TASK INSTRUCTIONS:
Your answer should be a single number: how many lines in the data below hold the string "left".

SUPPLIED INFORMATION:

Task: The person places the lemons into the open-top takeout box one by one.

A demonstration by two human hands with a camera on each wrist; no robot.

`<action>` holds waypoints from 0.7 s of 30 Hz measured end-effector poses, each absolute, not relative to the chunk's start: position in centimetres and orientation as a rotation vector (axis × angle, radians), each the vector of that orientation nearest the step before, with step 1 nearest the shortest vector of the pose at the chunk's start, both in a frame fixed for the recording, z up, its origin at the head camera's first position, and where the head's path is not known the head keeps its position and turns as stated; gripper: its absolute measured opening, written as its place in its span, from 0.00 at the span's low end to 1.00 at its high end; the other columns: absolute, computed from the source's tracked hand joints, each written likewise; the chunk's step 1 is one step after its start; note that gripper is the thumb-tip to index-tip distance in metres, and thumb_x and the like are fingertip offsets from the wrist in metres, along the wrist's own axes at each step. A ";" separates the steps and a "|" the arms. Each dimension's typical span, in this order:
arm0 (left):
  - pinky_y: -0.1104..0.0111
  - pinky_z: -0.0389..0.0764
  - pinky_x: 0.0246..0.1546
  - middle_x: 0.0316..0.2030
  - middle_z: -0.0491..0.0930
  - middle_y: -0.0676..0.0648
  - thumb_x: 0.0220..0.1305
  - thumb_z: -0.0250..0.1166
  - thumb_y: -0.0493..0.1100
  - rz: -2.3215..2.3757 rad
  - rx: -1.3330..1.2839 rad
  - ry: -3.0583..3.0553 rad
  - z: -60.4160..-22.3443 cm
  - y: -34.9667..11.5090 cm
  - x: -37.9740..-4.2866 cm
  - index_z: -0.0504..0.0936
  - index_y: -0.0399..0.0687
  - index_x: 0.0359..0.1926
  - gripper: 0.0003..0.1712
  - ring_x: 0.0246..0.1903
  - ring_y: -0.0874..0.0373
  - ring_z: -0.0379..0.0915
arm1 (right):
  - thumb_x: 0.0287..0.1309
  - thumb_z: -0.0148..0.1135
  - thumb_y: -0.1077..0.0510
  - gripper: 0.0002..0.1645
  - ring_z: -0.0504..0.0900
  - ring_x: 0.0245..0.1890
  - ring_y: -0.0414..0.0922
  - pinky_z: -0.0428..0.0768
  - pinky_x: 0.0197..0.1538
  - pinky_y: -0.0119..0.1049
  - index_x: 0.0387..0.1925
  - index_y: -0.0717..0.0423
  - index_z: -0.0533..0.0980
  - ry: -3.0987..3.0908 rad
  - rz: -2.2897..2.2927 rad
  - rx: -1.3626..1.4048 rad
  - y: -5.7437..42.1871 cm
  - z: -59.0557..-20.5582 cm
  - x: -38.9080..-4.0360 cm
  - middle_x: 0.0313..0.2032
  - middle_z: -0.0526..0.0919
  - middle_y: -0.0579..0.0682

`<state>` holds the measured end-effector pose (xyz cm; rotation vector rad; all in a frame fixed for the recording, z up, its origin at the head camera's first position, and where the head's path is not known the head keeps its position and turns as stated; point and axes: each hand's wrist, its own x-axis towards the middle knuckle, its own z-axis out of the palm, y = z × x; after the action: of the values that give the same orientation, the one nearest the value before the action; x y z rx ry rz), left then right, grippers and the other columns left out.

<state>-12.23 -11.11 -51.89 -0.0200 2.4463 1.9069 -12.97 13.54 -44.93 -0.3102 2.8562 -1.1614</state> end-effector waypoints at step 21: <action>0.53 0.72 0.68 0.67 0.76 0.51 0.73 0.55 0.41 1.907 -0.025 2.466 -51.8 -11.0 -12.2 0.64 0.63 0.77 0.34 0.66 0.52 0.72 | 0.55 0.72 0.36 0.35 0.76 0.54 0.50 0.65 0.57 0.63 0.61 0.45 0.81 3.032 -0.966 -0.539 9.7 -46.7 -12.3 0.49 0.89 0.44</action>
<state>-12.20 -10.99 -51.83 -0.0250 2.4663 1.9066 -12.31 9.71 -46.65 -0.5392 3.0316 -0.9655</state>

SOLUTION TO THE EXERCISE:
2